• What is expected: Using the listing below, set down each line from the line containing "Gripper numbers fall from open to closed" through the line containing "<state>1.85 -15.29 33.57", both ends included, exactly and with nothing added.

• Dataset excerpt:
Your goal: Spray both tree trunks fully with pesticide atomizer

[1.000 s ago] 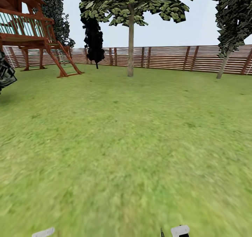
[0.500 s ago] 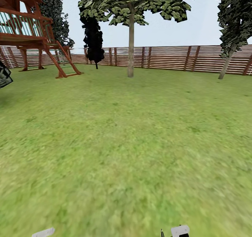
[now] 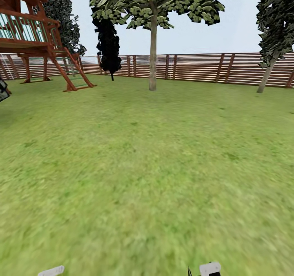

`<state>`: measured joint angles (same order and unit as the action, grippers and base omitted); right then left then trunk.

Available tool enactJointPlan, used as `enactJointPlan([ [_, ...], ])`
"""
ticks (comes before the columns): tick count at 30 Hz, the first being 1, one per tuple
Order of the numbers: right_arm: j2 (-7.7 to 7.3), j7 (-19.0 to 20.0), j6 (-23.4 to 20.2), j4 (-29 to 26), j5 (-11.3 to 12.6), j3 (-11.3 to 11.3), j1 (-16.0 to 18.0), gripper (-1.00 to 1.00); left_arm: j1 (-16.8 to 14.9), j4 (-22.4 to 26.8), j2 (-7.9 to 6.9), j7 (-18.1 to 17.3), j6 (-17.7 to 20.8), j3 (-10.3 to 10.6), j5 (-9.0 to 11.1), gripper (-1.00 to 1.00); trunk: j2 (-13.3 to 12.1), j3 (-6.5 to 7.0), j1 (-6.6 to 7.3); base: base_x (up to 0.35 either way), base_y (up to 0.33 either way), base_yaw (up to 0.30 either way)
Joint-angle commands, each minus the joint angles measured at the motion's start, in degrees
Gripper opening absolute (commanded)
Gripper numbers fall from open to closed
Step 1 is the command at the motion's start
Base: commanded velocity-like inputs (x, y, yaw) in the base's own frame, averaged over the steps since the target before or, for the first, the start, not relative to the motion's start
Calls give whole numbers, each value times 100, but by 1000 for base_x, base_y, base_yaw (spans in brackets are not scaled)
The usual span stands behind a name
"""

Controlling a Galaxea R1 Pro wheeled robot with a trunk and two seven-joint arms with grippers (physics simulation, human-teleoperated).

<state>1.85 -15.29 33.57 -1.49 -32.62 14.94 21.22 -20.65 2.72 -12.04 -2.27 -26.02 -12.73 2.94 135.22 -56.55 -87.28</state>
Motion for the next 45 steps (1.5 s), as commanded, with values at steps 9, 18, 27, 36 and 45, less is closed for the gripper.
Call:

• Solved exercise:
Gripper numbers fall from open to closed
Step 1 is the command at the motion's start
Base: commanded velocity-like inputs (x, y, yaw) in the base's own frame, averaged over the steps since the target before or, for the first, the start, not relative to the motion's start
Calls give whole numbers, each value times 100, but by 1000 for base_x, base_y, base_yaw (spans in brackets are not scaled)
The usual span stands behind a name
"""

Controlling a Galaxea R1 Pro wheeled robot with a trunk and two seven-joint arms with grippers (physics simulation, human-teleoperated).

<state>1.85 -15.29 33.57 -1.49 -32.62 14.94 21.22 -20.65 2.72 -12.04 -2.27 -26.02 -12.73 2.94 135.22 -56.55 -87.28</state>

The work on this exercise has been finished.